Transcribe the data. Leave out nothing.

● Input records:
___

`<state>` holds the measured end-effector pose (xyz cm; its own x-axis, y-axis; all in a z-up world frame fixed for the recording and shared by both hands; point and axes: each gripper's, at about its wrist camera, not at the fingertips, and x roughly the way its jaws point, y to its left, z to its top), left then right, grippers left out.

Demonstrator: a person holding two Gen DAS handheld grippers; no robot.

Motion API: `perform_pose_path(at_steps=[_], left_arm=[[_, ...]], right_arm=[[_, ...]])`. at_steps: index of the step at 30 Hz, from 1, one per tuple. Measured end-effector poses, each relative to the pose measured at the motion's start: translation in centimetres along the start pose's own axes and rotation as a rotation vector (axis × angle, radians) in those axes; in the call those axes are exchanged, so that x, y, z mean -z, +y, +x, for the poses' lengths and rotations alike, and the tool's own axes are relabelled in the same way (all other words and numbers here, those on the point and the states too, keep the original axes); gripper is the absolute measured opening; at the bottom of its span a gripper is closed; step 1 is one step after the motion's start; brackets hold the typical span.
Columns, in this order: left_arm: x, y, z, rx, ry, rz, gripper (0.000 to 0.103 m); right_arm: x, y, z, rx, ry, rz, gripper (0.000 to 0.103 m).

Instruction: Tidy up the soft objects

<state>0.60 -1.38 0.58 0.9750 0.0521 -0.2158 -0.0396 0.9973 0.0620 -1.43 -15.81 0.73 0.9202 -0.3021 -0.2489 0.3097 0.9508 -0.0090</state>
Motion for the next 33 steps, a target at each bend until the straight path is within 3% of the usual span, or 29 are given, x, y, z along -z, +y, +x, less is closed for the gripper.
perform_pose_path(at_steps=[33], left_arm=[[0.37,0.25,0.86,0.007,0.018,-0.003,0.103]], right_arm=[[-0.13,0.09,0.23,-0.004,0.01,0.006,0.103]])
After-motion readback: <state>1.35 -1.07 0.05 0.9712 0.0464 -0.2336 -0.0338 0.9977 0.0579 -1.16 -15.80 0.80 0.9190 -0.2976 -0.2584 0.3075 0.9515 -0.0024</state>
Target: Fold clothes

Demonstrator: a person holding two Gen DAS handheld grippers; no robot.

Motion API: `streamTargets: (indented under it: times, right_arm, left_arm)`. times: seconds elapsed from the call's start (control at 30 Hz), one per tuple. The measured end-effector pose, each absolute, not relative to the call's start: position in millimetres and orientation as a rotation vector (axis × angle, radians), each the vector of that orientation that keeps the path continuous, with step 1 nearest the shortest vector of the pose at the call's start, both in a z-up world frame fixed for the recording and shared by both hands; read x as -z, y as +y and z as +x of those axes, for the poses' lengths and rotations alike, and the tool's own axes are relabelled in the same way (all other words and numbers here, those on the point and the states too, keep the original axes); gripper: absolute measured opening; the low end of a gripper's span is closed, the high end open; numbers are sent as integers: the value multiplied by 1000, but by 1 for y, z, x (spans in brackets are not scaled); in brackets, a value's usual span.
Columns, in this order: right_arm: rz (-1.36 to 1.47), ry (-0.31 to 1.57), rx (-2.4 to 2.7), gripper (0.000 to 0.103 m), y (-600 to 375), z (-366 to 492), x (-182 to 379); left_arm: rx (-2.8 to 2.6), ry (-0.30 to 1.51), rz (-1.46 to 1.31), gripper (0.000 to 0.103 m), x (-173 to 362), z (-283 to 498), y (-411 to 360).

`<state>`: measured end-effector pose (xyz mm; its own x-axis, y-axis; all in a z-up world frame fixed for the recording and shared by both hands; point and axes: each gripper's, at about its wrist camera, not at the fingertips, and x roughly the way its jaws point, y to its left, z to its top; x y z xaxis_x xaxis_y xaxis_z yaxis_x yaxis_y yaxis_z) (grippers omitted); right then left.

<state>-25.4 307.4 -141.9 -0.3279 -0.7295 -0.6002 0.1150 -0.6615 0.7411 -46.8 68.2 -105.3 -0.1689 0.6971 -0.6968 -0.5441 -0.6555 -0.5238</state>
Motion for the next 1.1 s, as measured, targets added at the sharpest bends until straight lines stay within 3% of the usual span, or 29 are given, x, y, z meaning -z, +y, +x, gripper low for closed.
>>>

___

● Solution to this exercise:
`<state>` holds the measured end-effector pose (xyz cm; its own x-axis, y-axis; all in a z-up world frame fixed for the recording and shared by both hands; point and axes: each gripper's, at about its wrist camera, not at the fingertips, and x roughly the way its jaws point, y to its left, z to its top), left then right, grippers left out.

Demonstrator: a person holding two Gen DAS handheld grippers; no robot.

Motion API: `perform_pose_path(at_steps=[_], left_arm=[[_, ...]], right_arm=[[_, ...]])`. at_steps: index of the step at 30 Hz, from 1, one per tuple. Measured end-effector poses, each relative to the pose measured at the motion's start: translation in centimetres along the start pose's own axes and rotation as a rotation vector (axis × angle, radians) in those axes; in the call those axes are exchanged, so that x, y, z mean -z, +y, +x, for the poses' lengths and rotations alike, and the tool's own axes are relabelled in the same way (all other words and numbers here, those on the point and the states too, keep the original axes); gripper is the absolute measured opening; at the bottom of its span a gripper is closed; step 1 is one step after the motion's start; brackets hold the typical span.
Columns, in this order: left_arm: x, y, z, rx, ry, rz, gripper (0.000 to 0.103 m); right_arm: x, y, z, rx, ry, rz, gripper (0.000 to 0.103 m).

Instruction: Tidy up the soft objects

<state>0.60 -1.38 0.58 0.9750 0.0521 -0.2158 -0.0396 0.9973 0.0620 -1.43 -15.81 0.73 0.9202 -0.3021 -0.2489 0.3097 0.9508 -0.0090</state>
Motion for the next 33 steps, a target at each bend until the straight path is within 3% of the usual span, or 29 are given, x, y, z along -z, +y, +x, less is closed for the gripper.
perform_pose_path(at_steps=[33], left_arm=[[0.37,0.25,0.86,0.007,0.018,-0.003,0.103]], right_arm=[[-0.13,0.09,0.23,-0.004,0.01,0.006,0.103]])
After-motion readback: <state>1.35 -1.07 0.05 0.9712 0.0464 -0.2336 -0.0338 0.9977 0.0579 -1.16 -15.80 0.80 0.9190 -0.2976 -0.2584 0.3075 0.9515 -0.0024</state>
Target: Fold clothes

Demonstrator: a person holding two Gen DAS handheld grippers; no robot.

Motion API: `streamTargets: (indented under it: times, right_arm, left_arm)`. times: seconds elapsed from the call's start (control at 30 Hz), one per tuple. The measured end-effector pose, each absolute, not relative to the call's start: position in millimetres and orientation as a rotation vector (axis × angle, radians), each the vector of that orientation that keeps the path continuous, with step 1 nearest the shortest vector of the pose at the call's start, both in a z-up world frame fixed for the recording and shared by both hands; read x as -z, y as +y and z as +x of those axes, for the poses' lengths and rotations alike, and the tool's own axes are relabelled in the same way (all other words and numbers here, those on the point and the states too, keep the original axes); gripper: absolute measured opening; the low end of a gripper's span is closed, the high end open; numbers are sent as integers: the value multiplied by 1000, but by 1 for y, z, x (spans in brackets are not scaled); in brackets, a value's usual span.
Columns, in this order: right_arm: rz (-1.36 to 1.47), ry (-0.31 to 1.57), rx (-2.4 to 2.7), gripper (0.000 to 0.103 m), y (-600 to 375), z (-366 to 492), x (-182 to 379); left_arm: rx (-2.8 to 2.6), ry (-0.30 to 1.51), rz (-1.46 to 1.31), gripper (0.000 to 0.103 m), x (-173 to 362), z (-283 to 498), y (-411 to 360).

`<state>`: measured end-effector pose (xyz mm; its own x-axis, y-axis; all in a z-up world frame fixed for the recording and shared by both hands; point and axes: each gripper's, at about its wrist camera, not at the fingertips, and x roughly the way its jaws point, y to its left, z to its top; x y z xaxis_x xaxis_y xaxis_z yaxis_x yaxis_y yaxis_z) (grippers omitted); right then left.

<state>-25.4 307.4 -141.9 -0.3279 -0.7295 -0.6002 0.1150 -0.6615 0.7411 -46.8 68.2 -105.3 -0.1689 0.6971 -0.6968 -0.5441 -0.6555 -0.5238</state>
Motion for the next 1.1 s, as measured, targets added at the sharpest bends until straight lines stay within 3% of the usual span, or 29 are given, x, y, z meaning -z, +y, +x, gripper low for closed.
>>>

What the exercise required is now complete.